Records drawn from a dataset
'''

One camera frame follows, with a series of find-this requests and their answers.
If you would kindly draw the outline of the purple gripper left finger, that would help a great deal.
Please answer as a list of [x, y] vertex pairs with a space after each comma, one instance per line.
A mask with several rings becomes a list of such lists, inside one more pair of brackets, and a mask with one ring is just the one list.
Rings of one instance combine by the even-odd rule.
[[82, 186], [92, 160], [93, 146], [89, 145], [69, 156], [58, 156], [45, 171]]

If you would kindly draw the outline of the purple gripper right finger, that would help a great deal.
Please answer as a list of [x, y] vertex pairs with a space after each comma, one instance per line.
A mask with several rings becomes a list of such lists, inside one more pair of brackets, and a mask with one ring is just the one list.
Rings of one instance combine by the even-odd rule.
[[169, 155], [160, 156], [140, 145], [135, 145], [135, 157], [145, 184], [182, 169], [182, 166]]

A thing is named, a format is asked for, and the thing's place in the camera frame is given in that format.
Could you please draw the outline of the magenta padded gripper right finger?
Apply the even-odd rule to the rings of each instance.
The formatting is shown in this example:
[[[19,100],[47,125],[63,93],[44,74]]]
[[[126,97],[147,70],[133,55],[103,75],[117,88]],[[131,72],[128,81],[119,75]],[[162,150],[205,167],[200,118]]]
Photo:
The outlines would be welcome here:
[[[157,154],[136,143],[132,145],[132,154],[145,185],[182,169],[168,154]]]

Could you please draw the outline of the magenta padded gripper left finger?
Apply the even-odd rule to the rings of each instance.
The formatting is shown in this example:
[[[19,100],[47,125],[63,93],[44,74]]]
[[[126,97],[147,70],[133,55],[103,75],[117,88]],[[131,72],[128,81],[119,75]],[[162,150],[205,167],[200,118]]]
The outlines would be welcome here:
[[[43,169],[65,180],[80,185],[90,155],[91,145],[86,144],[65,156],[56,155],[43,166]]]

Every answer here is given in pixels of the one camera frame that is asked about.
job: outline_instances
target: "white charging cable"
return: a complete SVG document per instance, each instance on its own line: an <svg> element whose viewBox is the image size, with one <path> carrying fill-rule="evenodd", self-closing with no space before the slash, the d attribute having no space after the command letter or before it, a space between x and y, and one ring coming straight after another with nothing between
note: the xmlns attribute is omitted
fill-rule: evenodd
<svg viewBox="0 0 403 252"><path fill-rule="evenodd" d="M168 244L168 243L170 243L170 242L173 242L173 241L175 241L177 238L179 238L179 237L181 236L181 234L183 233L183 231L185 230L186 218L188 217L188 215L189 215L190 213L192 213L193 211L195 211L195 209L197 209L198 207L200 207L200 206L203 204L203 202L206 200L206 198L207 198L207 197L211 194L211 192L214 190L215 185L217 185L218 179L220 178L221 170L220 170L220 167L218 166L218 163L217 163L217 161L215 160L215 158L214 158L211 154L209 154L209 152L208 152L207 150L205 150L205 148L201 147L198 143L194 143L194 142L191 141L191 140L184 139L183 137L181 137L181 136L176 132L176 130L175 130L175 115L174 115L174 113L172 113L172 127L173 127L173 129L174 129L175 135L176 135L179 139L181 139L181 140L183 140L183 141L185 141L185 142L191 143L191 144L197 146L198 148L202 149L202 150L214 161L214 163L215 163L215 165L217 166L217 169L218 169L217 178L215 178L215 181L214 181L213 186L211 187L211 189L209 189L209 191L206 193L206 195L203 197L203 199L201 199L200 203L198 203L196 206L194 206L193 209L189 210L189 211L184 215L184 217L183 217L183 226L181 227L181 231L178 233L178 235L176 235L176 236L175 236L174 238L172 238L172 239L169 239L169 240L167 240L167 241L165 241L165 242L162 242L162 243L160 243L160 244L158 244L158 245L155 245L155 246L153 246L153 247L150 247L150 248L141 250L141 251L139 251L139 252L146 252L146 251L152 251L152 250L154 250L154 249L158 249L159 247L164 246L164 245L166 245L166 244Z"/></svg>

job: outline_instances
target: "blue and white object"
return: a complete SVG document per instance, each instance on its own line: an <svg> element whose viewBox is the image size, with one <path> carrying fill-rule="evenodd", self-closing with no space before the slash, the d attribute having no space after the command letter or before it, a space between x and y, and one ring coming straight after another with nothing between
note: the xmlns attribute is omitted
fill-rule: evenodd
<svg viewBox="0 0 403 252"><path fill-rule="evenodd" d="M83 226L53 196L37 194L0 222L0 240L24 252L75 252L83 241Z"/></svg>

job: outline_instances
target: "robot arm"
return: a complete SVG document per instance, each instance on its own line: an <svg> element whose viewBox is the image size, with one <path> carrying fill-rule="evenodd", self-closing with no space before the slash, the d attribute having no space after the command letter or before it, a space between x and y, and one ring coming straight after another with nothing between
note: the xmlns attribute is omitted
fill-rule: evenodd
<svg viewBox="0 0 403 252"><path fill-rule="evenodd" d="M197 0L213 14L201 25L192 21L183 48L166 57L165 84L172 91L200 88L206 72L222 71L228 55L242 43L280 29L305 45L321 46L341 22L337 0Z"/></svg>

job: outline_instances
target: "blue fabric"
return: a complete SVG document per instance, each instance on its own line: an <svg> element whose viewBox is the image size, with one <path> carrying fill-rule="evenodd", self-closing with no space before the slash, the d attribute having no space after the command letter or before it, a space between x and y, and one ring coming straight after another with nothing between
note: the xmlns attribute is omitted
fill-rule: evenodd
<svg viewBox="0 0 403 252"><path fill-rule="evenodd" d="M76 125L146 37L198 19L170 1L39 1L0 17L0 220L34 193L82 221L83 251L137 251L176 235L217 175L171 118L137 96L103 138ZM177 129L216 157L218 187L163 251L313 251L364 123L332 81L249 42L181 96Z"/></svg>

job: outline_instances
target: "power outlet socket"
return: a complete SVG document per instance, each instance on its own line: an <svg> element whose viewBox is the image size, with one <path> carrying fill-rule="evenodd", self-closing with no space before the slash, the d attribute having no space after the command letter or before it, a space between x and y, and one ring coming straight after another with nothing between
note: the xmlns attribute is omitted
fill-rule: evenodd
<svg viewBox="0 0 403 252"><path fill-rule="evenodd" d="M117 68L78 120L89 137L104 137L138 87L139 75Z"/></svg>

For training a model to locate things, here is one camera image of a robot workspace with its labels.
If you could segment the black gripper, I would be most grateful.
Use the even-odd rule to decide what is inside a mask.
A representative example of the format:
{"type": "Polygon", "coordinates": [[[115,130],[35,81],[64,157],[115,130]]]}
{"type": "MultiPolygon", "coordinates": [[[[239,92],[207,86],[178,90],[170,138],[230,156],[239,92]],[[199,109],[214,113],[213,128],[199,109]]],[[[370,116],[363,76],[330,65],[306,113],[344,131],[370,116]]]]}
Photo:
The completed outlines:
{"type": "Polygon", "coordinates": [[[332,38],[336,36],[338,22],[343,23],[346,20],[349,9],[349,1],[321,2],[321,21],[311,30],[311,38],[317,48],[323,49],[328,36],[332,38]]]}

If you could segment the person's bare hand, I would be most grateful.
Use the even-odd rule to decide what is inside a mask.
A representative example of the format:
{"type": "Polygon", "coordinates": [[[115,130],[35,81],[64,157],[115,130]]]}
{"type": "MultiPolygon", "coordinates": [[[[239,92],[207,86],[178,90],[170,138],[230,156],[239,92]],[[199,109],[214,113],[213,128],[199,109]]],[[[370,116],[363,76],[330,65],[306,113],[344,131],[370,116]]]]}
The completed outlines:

'''

**EXERCISE DESCRIPTION:** Write every record above out again exactly as it stands.

**RESULT OF THE TASK:**
One camera frame follows, with a series of find-this requests and their answers.
If you would kindly draw the outline of the purple gripper left finger, that would help a great deal.
Please answer as a list of [x, y] vertex pairs with a space after each comma, one instance per line.
A mask with several rings becomes a list of such lists, inside one more pair of brackets, and a mask with one ring is just the one list.
Rings of one instance combine by the even-odd rule.
[[82, 186], [92, 160], [93, 146], [89, 145], [69, 156], [58, 156], [45, 171]]

If you would kindly draw the outline of the purple gripper right finger, that would help a great deal.
Please answer as a list of [x, y] vertex pairs with a space after each comma, one instance per line.
A mask with several rings becomes a list of such lists, inside one more pair of brackets, and a mask with one ring is just the one list.
Rings of one instance combine by the even-odd rule.
[[169, 155], [160, 156], [140, 145], [135, 145], [135, 157], [145, 184], [182, 169], [182, 166]]

A thing is named, a format is asked for, and the thing's place in the camera frame is given in that format.
Could you please draw the outline of the magenta padded gripper right finger?
Apply the even-odd rule to the rings of each instance.
The formatting is shown in this example:
[[[19,100],[47,125],[63,93],[44,74]]]
[[[126,97],[147,70],[133,55],[103,75],[117,88]],[[131,72],[128,81],[119,75]],[[162,150],[205,167],[200,118]]]
Photo:
The outlines would be welcome here:
[[[157,154],[136,143],[132,145],[132,154],[145,185],[182,169],[168,154]]]

Could you please draw the outline of the magenta padded gripper left finger?
Apply the even-odd rule to the rings of each instance.
The formatting is shown in this example:
[[[19,100],[47,125],[63,93],[44,74]]]
[[[126,97],[147,70],[133,55],[103,75],[117,88]],[[131,72],[128,81],[119,75]],[[162,150],[205,167],[200,118]]]
The outlines would be welcome here:
[[[43,169],[65,180],[80,185],[90,155],[91,145],[86,144],[65,156],[56,155],[43,166]]]

Every answer here is given in pixels of the one camera frame that is asked about.
job: outline_instances
target: "white charging cable"
return: a complete SVG document per instance, each instance on its own line: an <svg> element whose viewBox is the image size, with one <path> carrying fill-rule="evenodd", self-closing with no space before the slash, the d attribute having no space after the command letter or before it, a space between x and y, and one ring coming straight after another with nothing between
note: the xmlns attribute is omitted
fill-rule: evenodd
<svg viewBox="0 0 403 252"><path fill-rule="evenodd" d="M168 244L168 243L170 243L170 242L173 242L173 241L175 241L177 238L179 238L179 237L181 236L181 234L183 233L183 231L185 230L186 218L188 217L188 215L189 215L190 213L192 213L193 211L195 211L195 209L197 209L198 207L200 207L200 206L203 204L203 202L206 200L206 198L207 198L207 197L211 194L211 192L214 190L215 185L217 185L218 179L220 178L221 170L220 170L220 167L218 166L218 163L217 163L217 161L215 160L215 158L214 158L211 154L209 154L209 152L208 152L207 150L205 150L205 148L201 147L198 143L194 143L194 142L191 141L191 140L184 139L183 137L181 137L181 136L176 132L176 130L175 130L175 115L174 115L174 113L172 113L172 127L173 127L173 129L174 129L175 135L176 135L179 139L181 139L181 140L183 140L183 141L185 141L185 142L191 143L191 144L197 146L198 148L202 149L202 150L214 161L214 163L215 163L215 165L217 166L217 169L218 169L217 178L215 178L215 181L214 181L213 186L211 187L211 189L209 189L209 191L206 193L206 195L203 197L203 199L201 199L200 203L198 203L196 206L194 206L193 209L189 210L189 211L184 215L184 217L183 217L183 226L181 227L181 231L178 233L178 235L176 235L176 236L175 236L174 238L172 238L172 239L169 239L169 240L167 240L167 241L165 241L165 242L162 242L162 243L160 243L160 244L158 244L158 245L155 245L155 246L153 246L153 247L150 247L150 248L141 250L141 251L139 251L139 252L146 252L146 251L152 251L152 250L154 250L154 249L158 249L159 247L164 246L164 245L166 245L166 244Z"/></svg>

job: outline_instances
target: "blue and white object"
return: a complete SVG document per instance, each instance on its own line: an <svg> element whose viewBox is the image size, with one <path> carrying fill-rule="evenodd", self-closing with no space before the slash, the d attribute having no space after the command letter or before it, a space between x and y, and one ring coming straight after another with nothing between
note: the xmlns attribute is omitted
fill-rule: evenodd
<svg viewBox="0 0 403 252"><path fill-rule="evenodd" d="M83 226L53 196L37 194L0 222L0 240L24 252L75 252L83 241Z"/></svg>

job: outline_instances
target: "robot arm"
return: a complete SVG document per instance, each instance on its own line: an <svg> element whose viewBox is the image size, with one <path> carrying fill-rule="evenodd", self-closing with no space before the slash, the d attribute having no space after the command letter or before it, a space between x and y, and one ring coming straight after another with nothing between
note: the xmlns attribute is omitted
fill-rule: evenodd
<svg viewBox="0 0 403 252"><path fill-rule="evenodd" d="M197 0L213 14L201 25L192 21L183 48L166 57L165 84L172 91L200 88L206 72L222 71L228 55L242 43L280 29L305 45L321 46L341 22L337 0Z"/></svg>

job: outline_instances
target: "blue fabric"
return: a complete SVG document per instance, each instance on its own line: an <svg> element whose viewBox is the image size, with one <path> carrying fill-rule="evenodd", self-closing with no space before the slash, the d attribute having no space after the command letter or before it, a space between x and y, and one ring coming straight after another with nothing between
note: the xmlns attribute is omitted
fill-rule: evenodd
<svg viewBox="0 0 403 252"><path fill-rule="evenodd" d="M76 125L146 37L198 19L170 1L39 1L0 17L0 220L34 193L82 221L83 251L137 251L176 235L217 175L171 118L137 96L103 138ZM177 129L216 157L218 187L163 251L313 251L364 123L332 81L249 42L181 96Z"/></svg>

job: outline_instances
target: "power outlet socket"
return: a complete SVG document per instance, each instance on its own line: an <svg> element whose viewBox is the image size, with one <path> carrying fill-rule="evenodd", self-closing with no space before the slash, the d attribute having no space after the command letter or before it, a space between x and y, and one ring coming straight after another with nothing between
note: the xmlns attribute is omitted
fill-rule: evenodd
<svg viewBox="0 0 403 252"><path fill-rule="evenodd" d="M117 68L78 120L89 137L104 137L138 87L139 75Z"/></svg>

For training a model to locate things, here is one camera image of a robot workspace with its labels.
If you could segment the black gripper, I would be most grateful.
Use the even-odd rule to decide what is inside a mask.
A representative example of the format:
{"type": "Polygon", "coordinates": [[[115,130],[35,81],[64,157],[115,130]]]}
{"type": "MultiPolygon", "coordinates": [[[[239,92],[207,86],[178,90],[170,138],[230,156],[239,92]],[[199,109],[214,113],[213,128],[199,109]]],[[[370,116],[363,76],[330,65],[306,113],[344,131],[370,116]]]]}
Photo:
The completed outlines:
{"type": "Polygon", "coordinates": [[[332,38],[336,36],[338,22],[343,23],[346,20],[349,9],[349,1],[321,2],[321,21],[311,30],[311,38],[317,48],[323,49],[328,36],[332,38]]]}

If you could segment the person's bare hand, I would be most grateful.
Use the even-odd rule to decide what is inside a mask.
A representative example of the format:
{"type": "Polygon", "coordinates": [[[115,130],[35,81],[64,157],[115,130]]]}
{"type": "MultiPolygon", "coordinates": [[[[239,92],[207,86],[178,90],[170,138],[230,156],[239,92]],[[199,109],[214,113],[213,128],[199,109]]],[[[370,116],[363,76],[330,65],[306,113],[344,131],[370,116]]]]}
The completed outlines:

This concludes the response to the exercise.